The router call is strictly serial — the real API request cannot start until the router responds. The effect is a perceptible delay before streaming begins on every message, making the TUI feel sluggish compared to a fixed-model setup.
The current implementation is equivalent to: to decide whether to drive a Ferrari or a Corolla, you first take an Uber to go ask for directions, then come back to get your car.
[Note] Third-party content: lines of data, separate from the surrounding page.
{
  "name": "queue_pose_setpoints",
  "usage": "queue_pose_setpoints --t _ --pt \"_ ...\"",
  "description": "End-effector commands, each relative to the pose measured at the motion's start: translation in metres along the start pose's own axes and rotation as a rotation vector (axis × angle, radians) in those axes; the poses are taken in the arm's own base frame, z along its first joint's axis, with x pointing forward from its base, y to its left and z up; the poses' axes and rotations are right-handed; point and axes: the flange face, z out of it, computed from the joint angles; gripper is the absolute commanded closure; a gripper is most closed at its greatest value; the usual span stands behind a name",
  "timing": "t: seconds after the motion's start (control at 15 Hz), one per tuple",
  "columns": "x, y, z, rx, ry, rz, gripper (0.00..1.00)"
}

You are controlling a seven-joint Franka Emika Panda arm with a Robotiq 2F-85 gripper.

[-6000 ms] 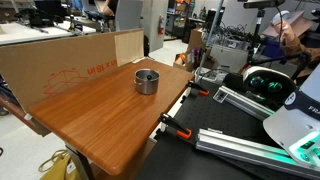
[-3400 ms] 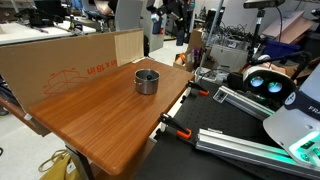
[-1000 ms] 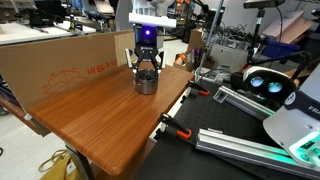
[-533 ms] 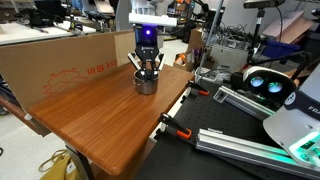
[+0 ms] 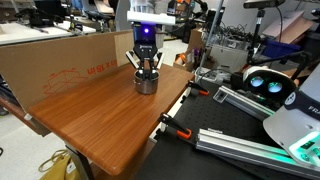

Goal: Remove the marker from the silver pot and put it on the table

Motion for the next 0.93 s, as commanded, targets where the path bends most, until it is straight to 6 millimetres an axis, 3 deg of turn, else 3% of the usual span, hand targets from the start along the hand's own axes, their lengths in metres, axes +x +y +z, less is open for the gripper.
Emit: queue_pose_setpoints --t 0.0,0.4,0.87 --pt "-0.009 -0.002 -0.012 0.016 0.044 -0.041 0.95" --pt "-0.037 0.000 -0.033 0.026 0.103 -0.106 0.95" --pt "-0.109 -0.007 -0.052 0.002 0.189 -0.258 0.95"
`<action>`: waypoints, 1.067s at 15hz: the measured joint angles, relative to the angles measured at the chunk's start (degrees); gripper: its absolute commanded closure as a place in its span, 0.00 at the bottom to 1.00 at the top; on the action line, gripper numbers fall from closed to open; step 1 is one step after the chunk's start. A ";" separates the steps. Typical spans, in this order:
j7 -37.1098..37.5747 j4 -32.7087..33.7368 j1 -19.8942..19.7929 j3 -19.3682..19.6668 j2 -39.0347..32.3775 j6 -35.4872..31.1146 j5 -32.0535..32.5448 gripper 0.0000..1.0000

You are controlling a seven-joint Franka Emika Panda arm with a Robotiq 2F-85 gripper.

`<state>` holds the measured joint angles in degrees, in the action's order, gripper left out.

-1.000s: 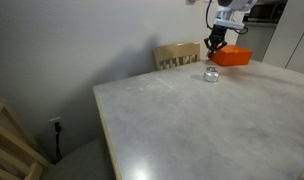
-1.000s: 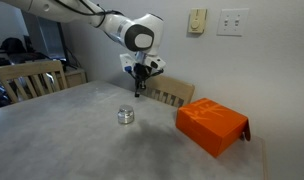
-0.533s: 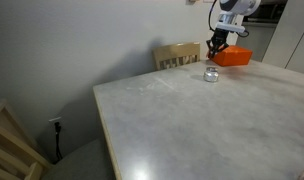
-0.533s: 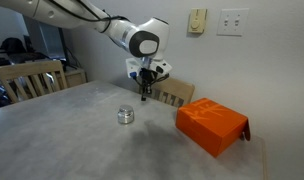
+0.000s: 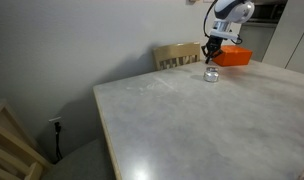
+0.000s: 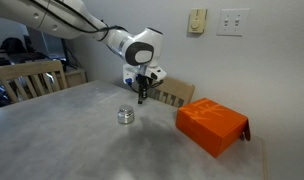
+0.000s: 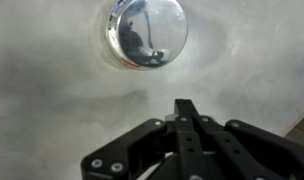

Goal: Pick the lid from the table, place it on the bottle, put it back on the table then place it on the bottle again

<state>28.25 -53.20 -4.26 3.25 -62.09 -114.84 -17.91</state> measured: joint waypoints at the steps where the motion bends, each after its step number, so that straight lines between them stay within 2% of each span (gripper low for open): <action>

Who is affected: every user who enables model = "auto" (whether via the /model auto command or the Model Picker).
Proposed solution
Replace or supplement the Flash Router with a local, zero-network-cost heuristic that runs first. The router API call should be reserved only for genuinely ambiguous cases the local heuristic cannot confidently resolve.
Concrete proposal:
- Heuristic-first dispatch: Run
auto_model_heuristic() synchronously before any network call. If the heuristic returns a strong signal (e.g. message is very short → Flash, contains complex keywords → Pro), use it immediately and skip the Flash Router entirely.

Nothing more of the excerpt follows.